José Manuel Torralba taught us that the first material created by the human was burnt clay, and talked about many other materials that have revolutionized our life. Some of these have also made life more expensive: if we compare the price of a kilogram of the Fernando Alonso Ferrari and, for example, one kilogram of running shoes, we find that the former is cheaper! Meanwhile, Ignacio Martín continued by stressing the importance of Materials Science in the specific field of Microelectronics, using a mobile. He also mentioned the cost savings involved by replacing physical tests by computer simulations when testing materials.

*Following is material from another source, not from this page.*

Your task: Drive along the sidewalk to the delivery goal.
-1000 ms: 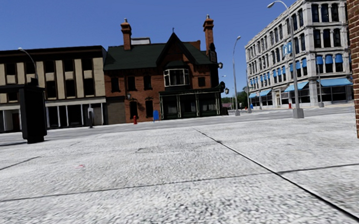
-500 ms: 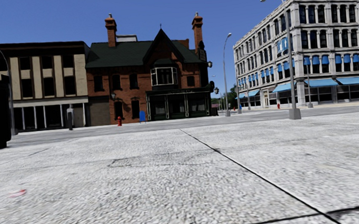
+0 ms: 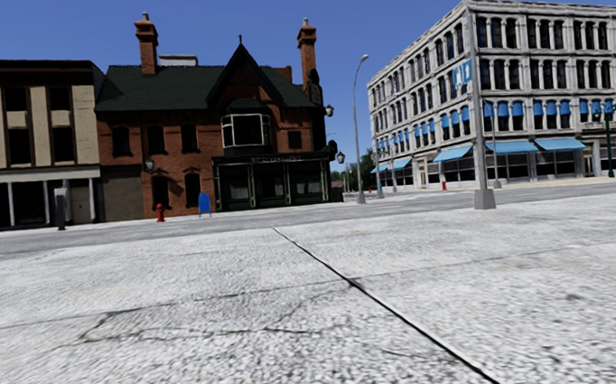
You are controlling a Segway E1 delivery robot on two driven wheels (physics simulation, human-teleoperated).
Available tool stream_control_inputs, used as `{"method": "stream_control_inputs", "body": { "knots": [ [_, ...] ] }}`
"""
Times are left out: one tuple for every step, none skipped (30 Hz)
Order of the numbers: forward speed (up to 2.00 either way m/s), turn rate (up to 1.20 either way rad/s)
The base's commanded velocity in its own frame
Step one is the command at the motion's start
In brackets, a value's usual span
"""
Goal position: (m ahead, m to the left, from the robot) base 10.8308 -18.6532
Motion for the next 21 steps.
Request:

Researchers at the IMDEA Software Institute, Manuel Carro, César Kunz, Julián Samborski Forlese and Carolina Inés Dania, the latter over Skype from New York, convinced us that the software is in practically everything. Starting with a car, a machine equipped with sophisticated software that can be fixed or modified by changing such software; continuing with double-captcha (characters that users must identify from a distorted image), which helps to digitize old books and in turn to check that you’re not a robot; and security network traffic that uses encryption techniques; until advances in automatic interpretation of images and voice, allowing for example to identify people in photos and automatically tag them on a social network.
Vincenzo Mancuso, of IMDEA Networks, showed us his interesting work on wireless networks and network protocols. He used a very good example: comparing what happens to the network when diverse sources of information arrive simultaneously, to a scenario in which several people simultaneously throw dices and some of them get the same score. His research intends to protect the network from collapse when this happens.
The parade of “actors for a day” finished with the IMDEA Energy Institute researcher Jorn K. Gruber. With a coal bag, a photovoltaic plate and an electric bill, he showed us the importance of producing as much cleaner energy as possible. It is true that we now pay more for it, but also that research helps reducing the cost of the so-called clean energy.
After these scientific talks, a piece of art showed up in a song. Rodolfo Miranda on acoustic guitar and vocals, Ignacio Martín Bragado on keyboard and Manuel Carro on Spanish guitar, accompanied by Raquel Moreno on vocals, performed Cuerpo de Ola, by Hilario Camacho. This way they showed us that scientists are like any other people and also have hobbies, in addition to spending hours and hours working.
The surprise that spread among the public by the artistic display of the researchers did not inhibit attendees to pose many questions after the song finished. From why they have chosen a scientific career, to whether it is true that graphene will revolutionize the world, and including the funniest question «Has anyone ever told you that you look like Sheldon Cooper, the star of Big Bang Theory?»
When receiving the answers, what caught our attention was that some of them that were made to the specialist in Energy were answered by those devoted to the materials, the questions made to materials researchers, by Nanoscience or Software researchers, and so on… This ways, the researchers showed us that their scientific fields are closely related, and that progress in one field has positive effects on the other ones. And in case anyone is interested, yes, more than one of them was told to look like Sheldon Cooper.
Jokes aside, within three hours of Science in Your Living Room, fifteen researchers from IMDEA institutes have been able to convince us that their work is important to us because without it, everyday objects around us would not exist. In conclusion, they showed us that their daily work makes our lives better, and with his work that evening even more fun.